When your signature product is a private-label cap, customized for clients, marketing becomes as customized as the products you’re selling, says David Brown, president of Carolina Cap Co. (asi/43974). As a supplier, Carolina Cap wants to help distributors market to end-users. To do that, the company has developed a program (the idea for which came from a similar promotion proposed by a distributor Carolina Cap worked with in 2004) for distributors, particularly those who sell products to charity organizations or companies that sponsor charity events through golf tournaments.

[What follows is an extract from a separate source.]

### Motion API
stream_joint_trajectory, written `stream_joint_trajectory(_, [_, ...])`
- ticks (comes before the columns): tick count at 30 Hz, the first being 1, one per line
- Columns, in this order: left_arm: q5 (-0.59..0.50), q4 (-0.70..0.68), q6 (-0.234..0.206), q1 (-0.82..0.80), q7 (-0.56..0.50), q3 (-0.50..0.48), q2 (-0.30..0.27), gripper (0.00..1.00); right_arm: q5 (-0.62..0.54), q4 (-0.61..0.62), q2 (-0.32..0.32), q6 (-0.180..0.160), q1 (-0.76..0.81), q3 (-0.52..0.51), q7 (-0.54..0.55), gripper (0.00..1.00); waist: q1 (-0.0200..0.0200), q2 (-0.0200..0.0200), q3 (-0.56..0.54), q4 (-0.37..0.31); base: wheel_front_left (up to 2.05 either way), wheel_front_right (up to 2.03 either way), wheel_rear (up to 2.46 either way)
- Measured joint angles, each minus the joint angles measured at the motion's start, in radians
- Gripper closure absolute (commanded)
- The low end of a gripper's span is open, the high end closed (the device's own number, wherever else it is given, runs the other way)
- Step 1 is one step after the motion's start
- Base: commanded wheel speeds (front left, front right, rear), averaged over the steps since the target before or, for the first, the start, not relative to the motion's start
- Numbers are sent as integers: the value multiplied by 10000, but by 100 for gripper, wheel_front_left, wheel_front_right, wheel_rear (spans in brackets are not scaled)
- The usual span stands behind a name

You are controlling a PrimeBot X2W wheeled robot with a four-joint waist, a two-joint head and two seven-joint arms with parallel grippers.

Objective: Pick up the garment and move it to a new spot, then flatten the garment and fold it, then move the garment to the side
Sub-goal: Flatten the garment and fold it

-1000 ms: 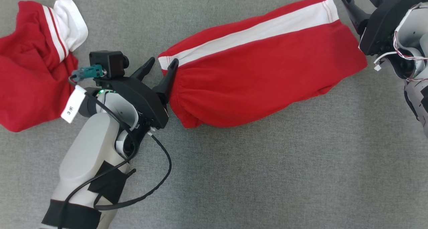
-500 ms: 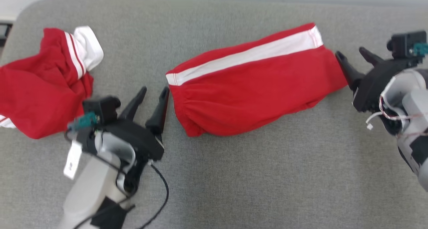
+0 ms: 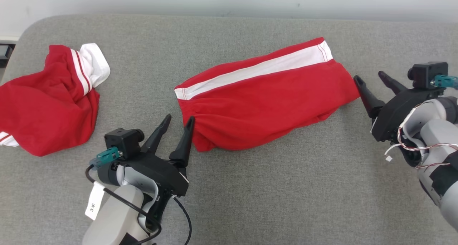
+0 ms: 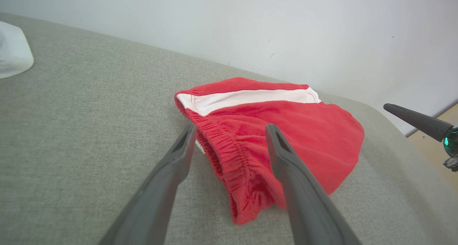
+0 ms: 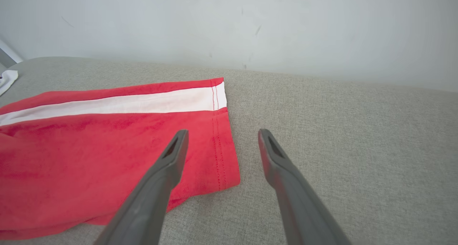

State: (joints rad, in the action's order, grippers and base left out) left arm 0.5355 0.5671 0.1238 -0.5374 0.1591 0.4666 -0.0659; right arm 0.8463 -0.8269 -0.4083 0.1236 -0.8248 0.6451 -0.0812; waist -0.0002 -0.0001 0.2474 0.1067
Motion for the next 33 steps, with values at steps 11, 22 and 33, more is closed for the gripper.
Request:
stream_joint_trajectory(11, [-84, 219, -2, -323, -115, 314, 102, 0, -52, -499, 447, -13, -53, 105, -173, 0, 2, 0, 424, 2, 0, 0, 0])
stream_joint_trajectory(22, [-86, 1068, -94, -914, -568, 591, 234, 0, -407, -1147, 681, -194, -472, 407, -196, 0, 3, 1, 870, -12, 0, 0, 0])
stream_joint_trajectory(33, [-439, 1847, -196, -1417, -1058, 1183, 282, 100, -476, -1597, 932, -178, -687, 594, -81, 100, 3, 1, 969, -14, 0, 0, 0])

Through the program, golfers are offered the opportunity to buy caps, embroidered with the event logo on the front, the event’s Web site over the arch on the back, and a sequential number embroidered on the side. Golfers are then offered “prize money” (as much as $900) in a drawing that used the numbers embroidered on the hats. The prize money is then donated to the tournament’s charity. The idea works like this: Caps sold for $5, for example, to distributors are then sold to tournament organizers for $8, and to golfers for $20. A tournament with 150 players can bring in as much as $3,000 and net distributors an extra $450, Brown says. And, for charities that want to repeat the event, it builds customer loyalty with distributors and, in turn, with Brown’s company.

BETSY CUMMINGS is a senior writer for Wearables.